My daughter is brave, smart, and, I’ve been, told advanced. But could her little body manage a bullet fired by a gunman who bursts into her classroom with revenge on his mind, fueled by psychotic anger blinding him from all rationality? Parents in San Bernardino are asking themselves a similar question, as their city suffered yet another tragic shooting. This time at an elementary school, no less.
A special-education classroom at North Park Elementary on Monday received a surprise visit from a familiar man who regularly visited the school, where his wife taught. But on this day, he stormed in with a gun firing despite a room full of kids ranging from 1st graders to 4th graders. His wife died at the scene in the hail of bullets, and an 8-year-old boy who was critically wounded, died later that day at a local hospital. A 9-year-old boy is recovering.
The gunman, who shot and killed himself, I refuse to name because he doesn’t deserve the recognition.
As a parent, I have no idea how I would console elementary-aged children after they witnessed something so horrific. I mean, how do you explain murder to a child who saw the terror unfold right before their eyes?

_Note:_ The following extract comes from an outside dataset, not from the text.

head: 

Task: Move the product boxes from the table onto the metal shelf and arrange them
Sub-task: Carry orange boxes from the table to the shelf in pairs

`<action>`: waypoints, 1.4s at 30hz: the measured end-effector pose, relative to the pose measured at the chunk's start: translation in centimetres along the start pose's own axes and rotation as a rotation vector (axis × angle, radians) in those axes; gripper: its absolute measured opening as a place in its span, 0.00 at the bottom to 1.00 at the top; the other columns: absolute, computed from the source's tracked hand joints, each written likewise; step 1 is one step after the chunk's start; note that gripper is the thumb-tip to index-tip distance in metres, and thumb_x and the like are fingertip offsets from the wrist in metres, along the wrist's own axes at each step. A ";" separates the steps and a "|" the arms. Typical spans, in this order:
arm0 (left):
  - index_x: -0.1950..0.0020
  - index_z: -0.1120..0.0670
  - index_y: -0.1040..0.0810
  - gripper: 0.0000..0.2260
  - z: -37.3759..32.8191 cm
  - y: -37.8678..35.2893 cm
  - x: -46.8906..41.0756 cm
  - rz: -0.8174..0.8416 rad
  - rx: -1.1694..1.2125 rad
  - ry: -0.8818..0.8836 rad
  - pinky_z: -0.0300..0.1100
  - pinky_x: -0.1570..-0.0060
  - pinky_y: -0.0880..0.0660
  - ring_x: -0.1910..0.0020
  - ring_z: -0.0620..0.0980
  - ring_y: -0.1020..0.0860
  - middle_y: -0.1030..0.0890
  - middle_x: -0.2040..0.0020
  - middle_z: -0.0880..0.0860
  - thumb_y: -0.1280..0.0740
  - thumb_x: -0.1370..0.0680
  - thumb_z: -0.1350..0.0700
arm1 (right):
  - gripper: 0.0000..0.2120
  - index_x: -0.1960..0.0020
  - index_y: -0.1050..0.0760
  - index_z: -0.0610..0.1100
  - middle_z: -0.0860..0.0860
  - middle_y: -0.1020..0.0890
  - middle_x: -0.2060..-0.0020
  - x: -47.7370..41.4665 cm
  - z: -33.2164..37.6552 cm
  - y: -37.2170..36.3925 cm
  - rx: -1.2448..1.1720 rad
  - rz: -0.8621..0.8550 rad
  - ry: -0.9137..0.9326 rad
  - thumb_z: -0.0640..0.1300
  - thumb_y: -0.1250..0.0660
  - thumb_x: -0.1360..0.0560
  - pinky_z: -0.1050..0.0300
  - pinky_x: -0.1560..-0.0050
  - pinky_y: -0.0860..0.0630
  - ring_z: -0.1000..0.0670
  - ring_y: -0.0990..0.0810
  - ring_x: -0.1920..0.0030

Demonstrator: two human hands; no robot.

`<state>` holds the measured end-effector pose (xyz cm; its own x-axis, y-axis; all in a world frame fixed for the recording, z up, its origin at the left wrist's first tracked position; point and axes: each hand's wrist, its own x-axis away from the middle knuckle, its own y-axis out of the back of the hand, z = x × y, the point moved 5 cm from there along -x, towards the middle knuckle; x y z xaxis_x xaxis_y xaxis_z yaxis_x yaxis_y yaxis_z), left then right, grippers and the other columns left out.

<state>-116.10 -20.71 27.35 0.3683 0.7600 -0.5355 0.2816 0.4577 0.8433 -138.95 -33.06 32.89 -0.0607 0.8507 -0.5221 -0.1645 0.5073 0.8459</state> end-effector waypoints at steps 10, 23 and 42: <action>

My God…what words would I use to explain to a fragile mind what they viewed? How do console those little souls? Talk about PTSD and trauma…
Kids are supposed to go to school and learn and feel safe doing so. But in this day and age, such security cannot be taken for granted. We don’t know who will “lose it” and decide to take their anger out on innocent targets via gun violence. I’m neither an anti-gun or pro-gun advocate, and this post isn’t meant to be political. And I do agree, that people will find ways to be violent with or without a gun. Unfortunately, we’re living in a world where emotions are on overdrive and perhaps we’ve devolved as a society rather than evolve. Anger is a healthy emotion when properly released, and mental health needs to take first priority. If you search for a picture of the gunman and his wife (which I won’t post here), you can see that their social media profiles don’t exhibit anything unusual because they can easily camouflage the truth. Many of us can say the same thing if we are honest. It’s too easy to hide behind perfectly tailored social media accounts.
The Bottom Line:
As a parent of an amazing 2-year-old, I pray to God and the universe that I don’t ever have to explain to my daughter why someone was murdered before her eyes. As a mother, I never want to have to visit my daughter in the hospital because she was caught in the cross-hairs of some psychotic person enraged and armed with a gun in his hand. And I can’t fathom an even worse result for her.
I am at a loss of what the solution is at this point. I want to believe that we live in a peaceful, loving world. One that is full of community, one that helps the mentally ill rather than ostracize them, and one where those with anger or domestic violence issues can quickly and without judgment, get the help they need.
My daughter is a happy and loving child; she’s bubbly and always laughing and smiling. To have someone come along and rob that from her is just incomprehensible. My heart goes out to the families that have to have a talk with their little innocent angels that had to witness the bloodshed this past Monday. The only thing I can do today is hold on to hope, that as a community we can come together in love and not in violence.